Gold-enhanced 10 nm colloidal gold was recently used by Liu, Meagher and group to visualize the distribution of vimentin in whole mounts by transmission electron microscopy and scanning electron microscopy as part of a study to demonstrate that the follicle-associated epithelium of the rabbit conjunctiva contains a cell with the same morphologic characteristics and the ability to bind and translocate latex beads as M cells; these were indistinguishable from antigen sampling M cells in the rabbit cecum and tonsils.

Reference:

Liu, H.; Meagher, C. K.; Moore, C. P., and Phillips, T. E.: M cells in the follicle-associated epithelium of the rabbit conjunctiva preferentially bind and translocate latex beads. Invest. Ophthalmol. Vis. Sci., 46, 4217-4223 (2006).

In some situations, however, GoldEnhance may produce a fine, "granular" non-specific background signal of small particles. There are several ways in which you can either slow down development so that you have more control over its progress, or chemically "stop" the development process. Which approach is best for the system under study depends upon whether you believe the primary problem is continued development after rinsing, in which case a chemical "stop" is appropriate, or excessively fast development before rinsing, in which case slowing down the reaction is most appropriate.
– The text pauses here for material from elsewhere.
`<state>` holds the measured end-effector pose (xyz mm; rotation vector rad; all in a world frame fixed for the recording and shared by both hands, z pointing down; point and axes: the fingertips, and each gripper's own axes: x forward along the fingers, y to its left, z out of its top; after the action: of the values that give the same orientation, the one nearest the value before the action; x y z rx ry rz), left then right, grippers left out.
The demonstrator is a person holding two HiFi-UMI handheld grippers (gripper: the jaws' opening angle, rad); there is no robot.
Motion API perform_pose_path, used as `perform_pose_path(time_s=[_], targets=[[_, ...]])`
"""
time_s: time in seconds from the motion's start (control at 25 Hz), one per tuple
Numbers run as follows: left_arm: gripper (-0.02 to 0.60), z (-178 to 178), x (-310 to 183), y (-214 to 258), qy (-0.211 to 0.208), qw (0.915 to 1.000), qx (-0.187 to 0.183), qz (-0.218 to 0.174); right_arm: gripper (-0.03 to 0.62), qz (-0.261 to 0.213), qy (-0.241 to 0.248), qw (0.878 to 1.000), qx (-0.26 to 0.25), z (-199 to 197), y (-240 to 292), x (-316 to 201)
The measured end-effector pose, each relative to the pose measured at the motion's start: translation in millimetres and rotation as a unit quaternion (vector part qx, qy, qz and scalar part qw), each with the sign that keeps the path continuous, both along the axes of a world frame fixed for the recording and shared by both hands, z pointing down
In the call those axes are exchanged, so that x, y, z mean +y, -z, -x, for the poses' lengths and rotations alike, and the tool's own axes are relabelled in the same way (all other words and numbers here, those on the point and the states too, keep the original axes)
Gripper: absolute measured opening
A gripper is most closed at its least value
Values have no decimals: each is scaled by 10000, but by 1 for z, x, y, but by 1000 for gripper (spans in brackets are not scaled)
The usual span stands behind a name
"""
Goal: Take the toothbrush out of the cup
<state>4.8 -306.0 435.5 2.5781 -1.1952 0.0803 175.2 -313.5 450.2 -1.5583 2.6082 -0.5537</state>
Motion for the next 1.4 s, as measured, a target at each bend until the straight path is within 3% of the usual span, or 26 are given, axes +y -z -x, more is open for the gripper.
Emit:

If you are observing fine background that seems to arise from continued development after rinsing to remove the GoldEnhance reagents, a number of "stop" procedures are available. The simplest and most universal is treatment with 1% or 2% freshly prepared sodium thiosulfate for a few seconds, and unless there are specific reasons that this would be harmful to your specimen, we usually suggest that you try this first.

A number of other specific methods have been reported in the literature for stopping silver enhancement. Since gold enhancement is a chemically similar process, these reactions are also applicable to gold enhancement:

  1. 1% acetic acid (Reference: Scopsi, L.: Silver-enhanced colloidal gold method. In: Colloidal Gold: Principles, Methods, and Applications; M. A. Hayat (Ed.), Vol. 1, p. 260. Academic Press, San Diego, CA (1989)).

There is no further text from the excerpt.